I was on my way to an arcade bar in the Crossroads, the kind of utopian millennial enterprise that I could have only dreamed about as a kid back when this street, and much of downtown, offered us nothing to do. I saw a couple friends tooling around on scooters in the parking lot by the Kansas City Star building and said hello. “Wanna try?” one of them asked as he hit the break and dismounted.
I immediately tried to show off, realizing quickly that turning was a bit trickier at this speed than on my trusty Razor, which, if I’m honest, hasn’t really been all that fun since I graduated middle school. I did a couple laps and returned it to my pal, impressed as he snapped a picture to verify that it was out of the pedestrian right-of-way.
I downloaded the Bird app that same afternoon, just in case. Like the idealistic teenager whose commitment to staying away from drugs or sex is swiftly derailed when they actually get a taste of the good stuff, my moral certainty about scooters was beginning to crumble.

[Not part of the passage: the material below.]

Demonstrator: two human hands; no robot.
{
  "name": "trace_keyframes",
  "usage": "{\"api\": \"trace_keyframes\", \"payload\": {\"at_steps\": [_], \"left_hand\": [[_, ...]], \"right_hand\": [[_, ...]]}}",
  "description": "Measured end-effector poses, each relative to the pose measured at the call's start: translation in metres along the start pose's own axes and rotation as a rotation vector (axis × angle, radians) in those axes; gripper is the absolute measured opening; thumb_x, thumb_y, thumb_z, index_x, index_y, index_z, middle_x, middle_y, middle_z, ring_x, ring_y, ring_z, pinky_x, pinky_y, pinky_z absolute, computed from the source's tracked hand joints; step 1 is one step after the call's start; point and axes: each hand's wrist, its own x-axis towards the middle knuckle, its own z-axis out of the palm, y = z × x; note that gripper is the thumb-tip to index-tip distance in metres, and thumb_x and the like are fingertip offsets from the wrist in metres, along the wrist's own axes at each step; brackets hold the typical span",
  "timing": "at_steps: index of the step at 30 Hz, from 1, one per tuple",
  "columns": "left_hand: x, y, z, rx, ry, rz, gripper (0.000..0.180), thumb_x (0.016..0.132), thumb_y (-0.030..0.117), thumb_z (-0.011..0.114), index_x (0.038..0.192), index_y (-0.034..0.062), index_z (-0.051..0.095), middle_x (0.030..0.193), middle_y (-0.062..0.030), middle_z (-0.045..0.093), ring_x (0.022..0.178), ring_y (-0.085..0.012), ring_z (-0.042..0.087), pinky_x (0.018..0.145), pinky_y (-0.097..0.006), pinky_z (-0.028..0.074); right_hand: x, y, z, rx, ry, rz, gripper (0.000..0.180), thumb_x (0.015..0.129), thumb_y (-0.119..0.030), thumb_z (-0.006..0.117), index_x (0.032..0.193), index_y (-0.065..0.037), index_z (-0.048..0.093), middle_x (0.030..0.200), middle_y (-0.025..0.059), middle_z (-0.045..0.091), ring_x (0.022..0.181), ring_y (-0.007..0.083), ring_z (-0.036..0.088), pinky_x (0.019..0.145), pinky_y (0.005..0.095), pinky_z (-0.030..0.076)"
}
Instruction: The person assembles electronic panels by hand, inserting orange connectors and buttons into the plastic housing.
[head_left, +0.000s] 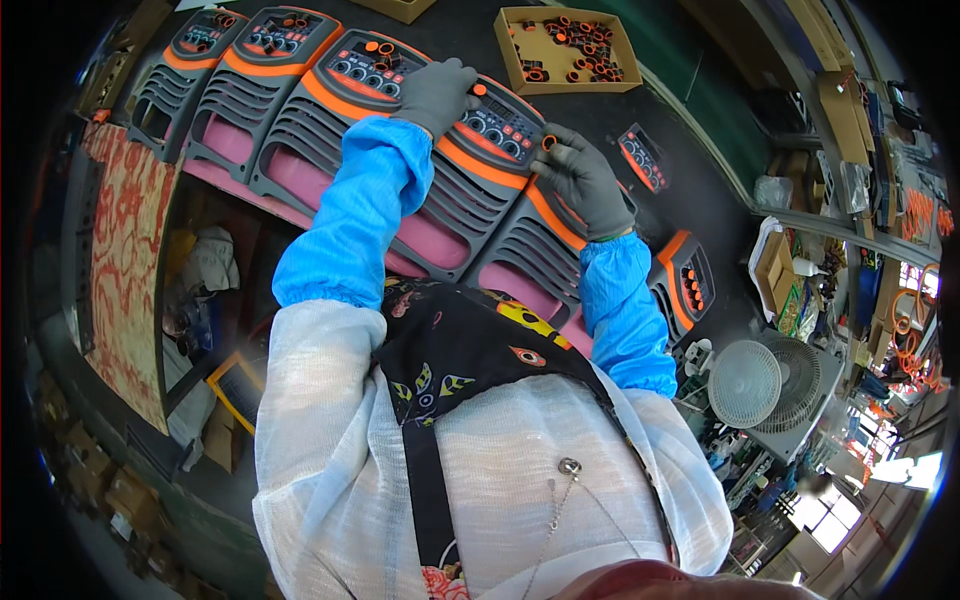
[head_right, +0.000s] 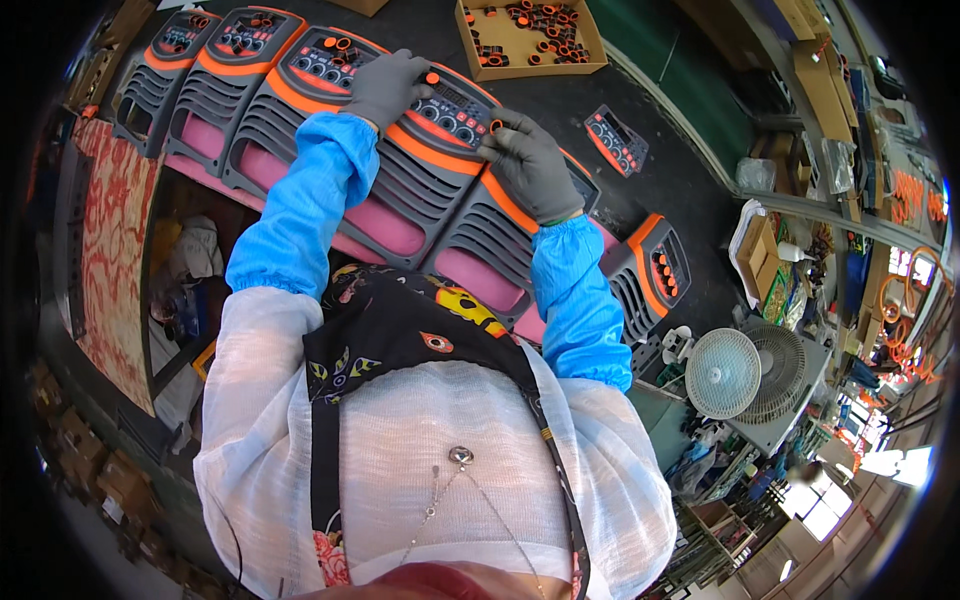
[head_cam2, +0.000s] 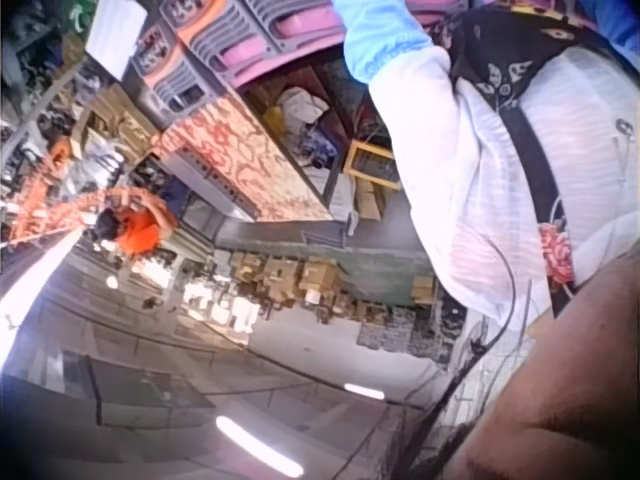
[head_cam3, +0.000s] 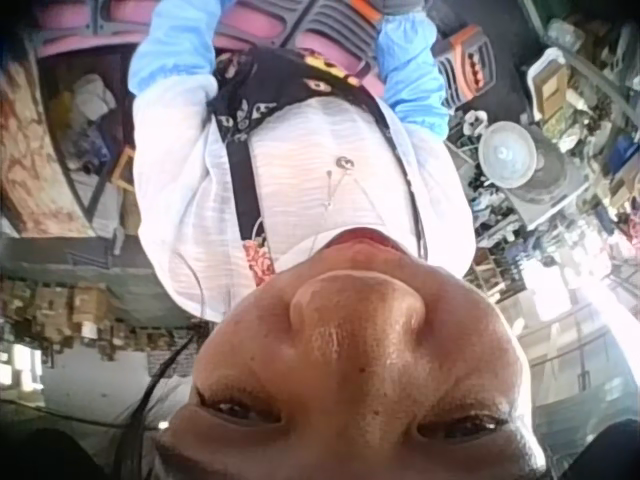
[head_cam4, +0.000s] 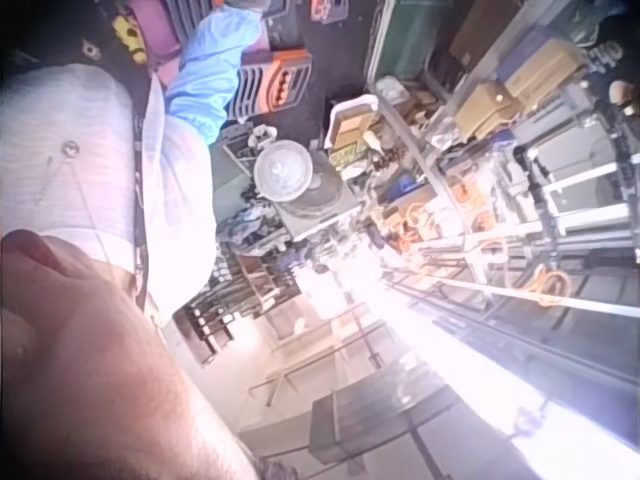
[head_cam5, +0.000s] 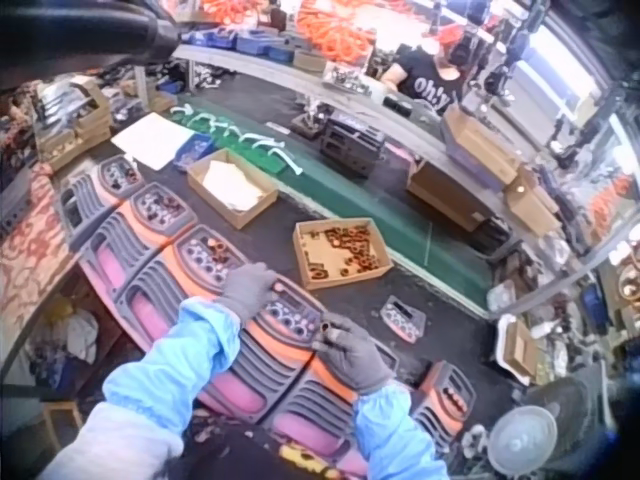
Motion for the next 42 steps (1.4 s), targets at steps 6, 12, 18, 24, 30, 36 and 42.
{"api": "trace_keyframes", "payload": {"at_steps": [6, 12, 18, 24, 30, 36, 42], "left_hand": [[0.01, 0.017, -0.005, 0.09, -0.108, 0.003, 0.035, 0.078, 0.044, 0.066, 0.1, 0.0166, 0.064, 0.098, -0.0049, 0.061, 0.095, -0.0274, 0.061, 0.077, -0.041, 0.05], [-0.009, 0.018, -0.01, -0.543, 0.061, -0.192, 0.033, 0.083, 0.041, 0.062, 0.095, 0.0098, 0.064, 0.081, -0.0063, 0.063, 0.083, -0.0225, 0.063, 0.07, -0.037, 0.049], [-0.071, 0.015, -0.022, -1.711, -0.175, -0.601, 0.031, 0.087, 0.036, 0.057, 0.082, 0.0052, 0.059, 0.061, -0.0007, 0.051, 0.053, -0.0081, 0.048, 0.047, -0.024, 0.036], [-0.101, 0.028, -0.013, -1.529, -0.173, -0.647, 0.031, 0.089, 0.034, 0.056, 0.079, 0.0049, 0.057, 0.061, 0.0009, 0.049, 0.046, -0.0064, 0.043, 0.04, -0.022, 0.032], [-0.097, 0.03, -0.017, -1.507, -0.187, -0.653, 0.032, 0.088, 0.034, 0.06, 0.083, 0.0024, 0.058, 0.063, 0.0, 0.05, 0.046, -0.0063, 0.044, 0.041, -0.022, 0.034], [-0.098, 0.031, -0.018, -1.505, -0.19, -0.653, 0.032, 0.088, 0.034, 0.06, 0.085, 0.0016, 0.059, 0.063, -0.0002, 0.051, 0.047, -0.0065, 0.045, 0.041, -0.022, 0.034], [-0.096, 0.028, -0.013, -1.47, -0.218, -0.662, 0.032, 0.087, 0.034, 0.06, 0.087, 0.0013, 0.059, 0.064, -0.0003, 0.052, 0.048, -0.0062, 0.045, 0.042, -0.022, 0.034]], "right_hand": [[0.016, -0.006, 0.005, -0.394, 0.085, 0.055, 0.027, 0.089, -0.007, 0.055, 0.114, 0.003, 0.055, 0.097, 0.008, 0.057, 0.084, 0.0133, 0.058, 0.072, 0.0258, 0.049], [0.033, 0.003, 0.006, -1.111, 0.047, -0.317, 0.022, 0.079, -0.004, 0.062, 0.101, -0.003, 0.065, 0.09, 0.0092, 0.061, 0.082, 0.0231, 0.061, 0.075, 0.0327, 0.048], [0.046, 0.011, 0.007, -1.352, -0.116, -0.302, 0.026, 0.074, -0.003, 0.063, 0.1, -0.006, 0.066, 0.099, 0.014, 0.063, 0.09, 0.0318, 0.061, 0.08, 0.0375, 0.048], [0.046, 0.011, 0.012, -1.447, -0.146, -0.32, 0.025, 0.072, -0.003, 0.064, 0.096, -0.006, 0.067, 0.101, 0.0135, 0.063, 0.092, 0.033, 0.06, 0.08, 0.0397, 0.049], [0.047, 0.014, 0.011, -1.479, -0.117, -0.297, 0.024, 0.071, -0.004, 0.066, 0.095, -0.006, 0.067, 0.1, 0.0135, 0.062, 0.091, 0.0341, 0.06, 0.079, 0.0404, 0.048], [0.047, 0.014, 0.012, -1.491, -0.129, -0.276, 0.022, 0.072, -0.004, 0.065, 0.093, -0.006, 0.066, 0.098, 0.0134, 0.062, 0.091, 0.0346, 0.06, 0.078, 0.0407, 0.048], [0.05, 0.02, 0.009, -1.571, -0.14, -0.347, 0.018, 0.072, -0.004, 0.063, 0.09, -0.007, 0.066, 0.093, 0.0138, 0.062, 0.087, 0.0348, 0.06, 0.076, 0.042, 0.048]]}}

A few days later, I unlocked a scooter at Berkley Riverfront Park, taking turns riding with my wife and kids. With its new condos on one side of the park and new dog-park-meets-bar, Bar K, on the other, Berkley Riverfront Park is as good a symbol as any of Kansas City’s improved livability. Scooters didn’t create that, but they do feel very in sync with today’s more populous and less sketchy riverfront area.
For the first time in a while, I felt OK in the new Kansas City. You still won’t catch me Juuling or wearing airpods or holding my phone perpendicularly toward my face while dusting Poke bowl bits off my corporate vest, but I also don’t think I’ll be so quick to judge new behaviors that appear weird to me at first.
Don’t get me wrong. I’ll still get upset if someone runs a red light on one and nearly causes a car wreck, which I’ve seen more than once. But I also still prefer an alert scooter rider to a distracted pedestrian (almost a redundant term at this point). And it’s not like scooters will replace biking or walking, since they’re pretty different things. More importantly, scooters are everywhere now, so the sooner cities and individuals can adapt, the better.
So I’m not quite sure I necessarily owe scooter proponents an apology, since not liking them was genuinely how I felt at the time. But I do feel obliged to admit that I’ve changed my mind, that I was a bit harsh, and that it feels good to let those prejudices go in favor of enjoying a harmless ride through a friendlier and much livelier downtown than the one I grew up in.
The scooter thing was never really that complicated. They can be annoying or look dumb if you’re not the one riding, and if you are, it’s a much different story. But what’s been interesting for me is to examine how prejudices can sink in and calcify if left unchallenged. If I had tried out a scooter a year ago instead of last week, maybe I would have lightened up a lot sooner.
Then again, some people have to figure things out the hard way. So until there’s an app that helps prevent me from getting crabbier as I age, I’ll do my best to keep an open mind.